I really welcome the links to the better measurements and graphs. Please give me the hard data, properly presented, don't write the claims without the citations. I really want to learn more.
Correct me if I'm wrong, but even the "generational" GCs present their own problems: the "costs" of having the GC increase not only with having "too little" memory but also with trying to use "too much" memory (as "more than e.g. 6-8 GB, which can be needed on the server applications). As far as I know, only Azul's proprietary GC is claimed to avoid most of the problems typical for practically all other known GCs. fmstephe in his comment here linked to one discussion where the Azul's GC author participated. But I nowhere read the claim that any GC doesn't need significantly more RAM than manual management.
Please be clear. Do you claim it's misleading that the GCs need at least twice as much RAM to be performant? If so, based on what actually do you claim that the graph I linked doesn't support that? Can you give an example of some system that does better, with measurements etc?
> Do you claim it's misleading that the GCs need at least twice as much RAM to be performant?
This is not what you wrote. You said that "most GCs start being really slow even with 3 times more memory than needed with the manual management", while the generational mark-sweep collector has essentially zero overhead with 3x RAM in that benchmark. The "most GCs" you're referring to are algorithms that are decades behind the state of the art.
Also, "really slow" is a fuzzy term and I am not sure how you come to that conclusion from the image.
Remember, they're compared to an oracular allocator that has perfect knowledge about lifetime/reachability without actually having to calculate it. That ideal situation rarely obtains in the real world. The paper uses this case to have a baseline for quantitative comparison (similar to how in some situations speeds are expressed as a fraction of c), not because it represents an actual and realistic implementation.
You answered nothing what I asked from you. I asked for links, measurements, graphs.
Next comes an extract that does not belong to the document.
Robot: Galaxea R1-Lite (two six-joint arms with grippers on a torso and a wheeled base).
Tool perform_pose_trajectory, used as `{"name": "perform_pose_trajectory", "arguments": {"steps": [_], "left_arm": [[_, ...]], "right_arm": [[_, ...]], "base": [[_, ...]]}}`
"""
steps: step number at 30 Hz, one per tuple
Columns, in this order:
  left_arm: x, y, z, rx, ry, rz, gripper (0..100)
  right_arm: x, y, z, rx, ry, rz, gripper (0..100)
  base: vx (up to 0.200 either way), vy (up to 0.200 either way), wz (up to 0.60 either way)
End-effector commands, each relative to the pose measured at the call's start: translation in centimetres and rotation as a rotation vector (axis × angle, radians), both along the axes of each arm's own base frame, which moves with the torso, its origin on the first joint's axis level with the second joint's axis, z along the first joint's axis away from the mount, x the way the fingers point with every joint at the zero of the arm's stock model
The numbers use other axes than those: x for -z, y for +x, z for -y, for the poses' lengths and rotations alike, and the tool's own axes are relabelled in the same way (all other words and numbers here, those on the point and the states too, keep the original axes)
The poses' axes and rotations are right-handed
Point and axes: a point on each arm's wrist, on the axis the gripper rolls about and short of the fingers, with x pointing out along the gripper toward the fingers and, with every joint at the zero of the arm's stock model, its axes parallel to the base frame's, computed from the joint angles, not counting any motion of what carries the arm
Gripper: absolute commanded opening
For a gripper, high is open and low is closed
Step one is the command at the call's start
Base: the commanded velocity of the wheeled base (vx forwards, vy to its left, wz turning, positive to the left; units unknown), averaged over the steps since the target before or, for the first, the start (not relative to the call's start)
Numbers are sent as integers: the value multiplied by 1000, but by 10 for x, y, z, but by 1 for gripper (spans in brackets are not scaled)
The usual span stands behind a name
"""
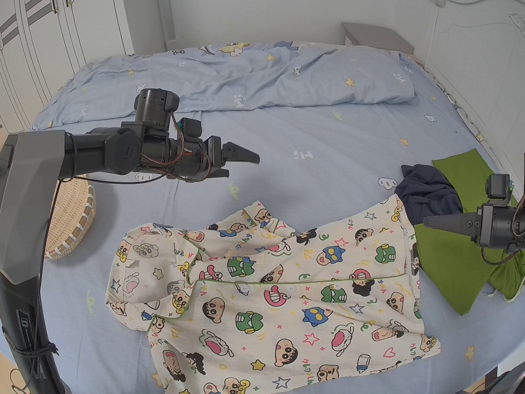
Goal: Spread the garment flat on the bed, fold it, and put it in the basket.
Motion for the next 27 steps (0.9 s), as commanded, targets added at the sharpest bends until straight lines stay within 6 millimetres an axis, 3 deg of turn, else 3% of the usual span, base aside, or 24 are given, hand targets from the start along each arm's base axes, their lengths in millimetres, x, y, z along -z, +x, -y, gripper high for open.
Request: {"name": "perform_pose_trajectory", "arguments": {"steps": [1, 7, 12, 17, 27], "left_arm": [[13, 8, -11, 97, 128, 8, 100], [48, 24, -7, 158, 216, 45, 100], [41, 25, -3, 183, 230, 105, 100], [57, 26, 7, 208, 238, 64, 100], [64, 24, 18, 234, 240, 47, 100]], "right_arm": [[1, 0, -1, -2, -1, -3, 100], [2, -1, -1, -5, -4, -4, 100], [3, -1, -1, -8, -5, -5, 100], [3, -1, 0, -7, -5, -4, 100], [2, -1, 1, -4, -5, 2, 100]], "base": [[0, 0, 0], [0, 0, 0], [0, 0, 0], [0, 0, 0], [0, 0, 0]]}}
Your only arguments: after showing that I wrote "most need even 3 times more" then you give an example of one which needs 2 times more. Then you complain that "really slow" is fuzzy. Then you claim that "ideal situation rarely obtains in the real world."
My point is that you don't understand your own source. The "links, measurements, graphs" are in the paper you referenced, they just say something different from what you believe they are saying.
If you're struggling with understanding the paper, there's really nothing more I can do to help.
Apart from the claim that I use "fuzzy" words or that my set of "most GCs" unsurprisingly doesn't include the kind that Go still doesn't have and probably won't have for some years more, what have I written that you actually refuted?
See for an example:
http://sealedabstract.com/wp-content/uploads/2013/05/Screen-...
(quoted in http://sealedabstract.com/rants/why-mobile-web-apps-are-slow...)
According to the graph, most GCs start being really slow even with 3 times more memory than needed with the manual management.